Compressive Sensing–Based Reconstruction of Sea Free-Surface Elevation on a Vertical Wall

Measuring the free-surface displacement on a vertical wall of a marine structure is not a trivial problem. In this context, the efficacy of ultrasonic probes is affected by the interaction between the signal emitted by the sensor and the vertical wall, whereas image-based techniques are computationally demanding, especially if long-time series are utilized. Considering these difficulties, this paper proposes a novel approach for measuring the sea surface elevation on vertical breakwaters. The proposed methodology involves the use of pressure measurements and a reconstruction algorithm based on a compressive sensing (CS) technique in conjunction with a generalized harmonic wavelet (GHW) basis. In particular, a constrained CS optimization approach is proposed by utilizing the known values of the free-surface data to reconstruct all other missing data while adhering at the same time to prescribed upper and lower bounds at all time instants.

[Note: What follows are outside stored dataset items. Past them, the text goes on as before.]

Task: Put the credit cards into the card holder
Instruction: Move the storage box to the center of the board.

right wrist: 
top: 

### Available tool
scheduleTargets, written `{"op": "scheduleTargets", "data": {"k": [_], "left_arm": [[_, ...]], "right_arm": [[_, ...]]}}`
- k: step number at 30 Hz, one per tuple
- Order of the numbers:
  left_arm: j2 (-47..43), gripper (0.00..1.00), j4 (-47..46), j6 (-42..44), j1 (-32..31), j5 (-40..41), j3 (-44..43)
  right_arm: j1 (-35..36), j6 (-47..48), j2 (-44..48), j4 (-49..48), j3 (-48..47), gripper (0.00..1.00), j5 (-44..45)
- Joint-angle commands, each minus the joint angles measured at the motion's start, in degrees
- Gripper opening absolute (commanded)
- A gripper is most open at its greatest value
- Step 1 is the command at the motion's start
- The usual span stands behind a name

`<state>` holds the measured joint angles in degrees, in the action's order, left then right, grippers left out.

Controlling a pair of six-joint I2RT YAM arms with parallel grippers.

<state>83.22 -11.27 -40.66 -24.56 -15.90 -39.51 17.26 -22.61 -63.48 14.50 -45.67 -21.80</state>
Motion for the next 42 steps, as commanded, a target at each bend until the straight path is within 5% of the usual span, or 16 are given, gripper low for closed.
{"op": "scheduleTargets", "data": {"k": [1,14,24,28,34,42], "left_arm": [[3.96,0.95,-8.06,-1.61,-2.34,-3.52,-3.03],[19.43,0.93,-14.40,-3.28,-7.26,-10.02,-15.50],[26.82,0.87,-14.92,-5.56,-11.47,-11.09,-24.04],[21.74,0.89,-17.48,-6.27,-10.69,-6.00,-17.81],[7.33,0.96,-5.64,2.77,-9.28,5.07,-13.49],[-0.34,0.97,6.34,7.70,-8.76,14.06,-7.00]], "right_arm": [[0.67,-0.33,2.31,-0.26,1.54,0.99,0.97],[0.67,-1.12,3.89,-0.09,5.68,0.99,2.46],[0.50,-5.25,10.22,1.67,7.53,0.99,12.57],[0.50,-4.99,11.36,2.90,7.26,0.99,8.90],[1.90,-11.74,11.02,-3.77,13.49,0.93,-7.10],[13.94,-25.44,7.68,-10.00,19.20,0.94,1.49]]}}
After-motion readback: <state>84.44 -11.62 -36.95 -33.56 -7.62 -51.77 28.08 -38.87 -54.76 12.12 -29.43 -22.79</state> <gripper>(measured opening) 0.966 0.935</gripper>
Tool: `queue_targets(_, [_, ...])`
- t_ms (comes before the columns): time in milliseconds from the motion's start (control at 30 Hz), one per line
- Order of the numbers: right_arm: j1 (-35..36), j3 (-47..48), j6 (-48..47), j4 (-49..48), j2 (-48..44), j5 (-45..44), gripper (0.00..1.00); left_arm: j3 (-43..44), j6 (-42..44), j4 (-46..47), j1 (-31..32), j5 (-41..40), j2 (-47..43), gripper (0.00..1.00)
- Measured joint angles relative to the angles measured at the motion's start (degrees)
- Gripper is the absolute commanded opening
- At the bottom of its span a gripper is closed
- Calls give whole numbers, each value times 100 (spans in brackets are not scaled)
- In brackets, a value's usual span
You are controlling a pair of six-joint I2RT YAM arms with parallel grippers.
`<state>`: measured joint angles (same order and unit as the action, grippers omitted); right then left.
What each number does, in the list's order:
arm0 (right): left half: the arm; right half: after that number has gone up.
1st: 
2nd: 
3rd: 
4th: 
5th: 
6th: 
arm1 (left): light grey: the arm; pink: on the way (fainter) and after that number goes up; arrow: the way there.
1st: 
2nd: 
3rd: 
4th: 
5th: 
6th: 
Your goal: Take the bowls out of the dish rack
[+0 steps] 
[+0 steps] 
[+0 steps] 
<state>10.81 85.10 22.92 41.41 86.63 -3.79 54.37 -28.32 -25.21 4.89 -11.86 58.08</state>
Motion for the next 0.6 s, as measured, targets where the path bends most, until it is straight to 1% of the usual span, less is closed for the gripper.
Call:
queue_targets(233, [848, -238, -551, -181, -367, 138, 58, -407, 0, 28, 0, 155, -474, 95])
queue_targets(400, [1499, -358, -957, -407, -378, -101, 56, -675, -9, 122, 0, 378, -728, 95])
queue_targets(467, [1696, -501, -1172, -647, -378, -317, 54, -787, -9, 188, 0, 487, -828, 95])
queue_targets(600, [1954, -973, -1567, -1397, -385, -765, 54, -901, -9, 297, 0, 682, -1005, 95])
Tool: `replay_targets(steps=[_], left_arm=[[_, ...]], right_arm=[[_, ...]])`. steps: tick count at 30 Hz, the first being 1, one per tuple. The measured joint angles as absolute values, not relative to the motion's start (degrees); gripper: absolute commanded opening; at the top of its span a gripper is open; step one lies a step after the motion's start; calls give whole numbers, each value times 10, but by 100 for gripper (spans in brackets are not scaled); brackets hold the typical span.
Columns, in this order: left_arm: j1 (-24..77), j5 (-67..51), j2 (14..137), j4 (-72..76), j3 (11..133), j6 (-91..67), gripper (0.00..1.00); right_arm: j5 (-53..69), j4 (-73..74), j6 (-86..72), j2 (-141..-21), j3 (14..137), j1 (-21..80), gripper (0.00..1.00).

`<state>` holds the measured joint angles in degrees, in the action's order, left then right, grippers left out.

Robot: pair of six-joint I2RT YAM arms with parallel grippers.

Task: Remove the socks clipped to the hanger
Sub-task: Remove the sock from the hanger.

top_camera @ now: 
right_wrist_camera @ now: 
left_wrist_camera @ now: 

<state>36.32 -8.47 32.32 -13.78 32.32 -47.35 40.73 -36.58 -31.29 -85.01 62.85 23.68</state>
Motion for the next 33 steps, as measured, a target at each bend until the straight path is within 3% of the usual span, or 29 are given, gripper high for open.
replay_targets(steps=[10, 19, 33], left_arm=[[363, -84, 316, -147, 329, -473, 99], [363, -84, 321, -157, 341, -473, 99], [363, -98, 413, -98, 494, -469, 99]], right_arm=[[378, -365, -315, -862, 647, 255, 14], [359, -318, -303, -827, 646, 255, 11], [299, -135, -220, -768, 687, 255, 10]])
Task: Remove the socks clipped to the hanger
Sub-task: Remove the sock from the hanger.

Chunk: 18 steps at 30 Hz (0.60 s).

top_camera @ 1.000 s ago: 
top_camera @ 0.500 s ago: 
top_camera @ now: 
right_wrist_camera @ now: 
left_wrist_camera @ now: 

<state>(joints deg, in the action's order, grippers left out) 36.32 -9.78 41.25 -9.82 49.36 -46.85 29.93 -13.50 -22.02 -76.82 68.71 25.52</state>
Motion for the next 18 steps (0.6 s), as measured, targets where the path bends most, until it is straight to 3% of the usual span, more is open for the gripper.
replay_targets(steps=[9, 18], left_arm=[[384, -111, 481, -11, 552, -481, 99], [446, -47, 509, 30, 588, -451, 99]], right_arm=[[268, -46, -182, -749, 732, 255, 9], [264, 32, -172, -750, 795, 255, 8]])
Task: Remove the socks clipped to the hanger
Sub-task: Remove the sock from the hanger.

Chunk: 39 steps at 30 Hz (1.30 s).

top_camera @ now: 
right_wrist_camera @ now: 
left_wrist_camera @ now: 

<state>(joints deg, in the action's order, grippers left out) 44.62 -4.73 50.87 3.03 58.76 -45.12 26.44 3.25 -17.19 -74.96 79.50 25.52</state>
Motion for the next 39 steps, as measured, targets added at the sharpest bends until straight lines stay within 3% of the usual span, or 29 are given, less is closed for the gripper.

The reliability of the methodology was assessed against field data pertaining to a vertical wall equipped with pressure transducers recorded at the Natural Ocean Engineering Laboratory of Reggio Calabria. It was shown that direct application of an unconstrained GHW-based CS optimization approach yielded physically inconsistent minima and maxima values; thus, it was inadequate for reliably reconstructing the free surface. These drawbacks were removed by the constrained GHW-based CS. Furthermore, examination of the reconstructed sea surface profiles in the vicinity of extremely high wave crests or wave troughs showed that they are in agreement with pertinent theoretical data obtained by using the nonlinear quasi-determinism theory.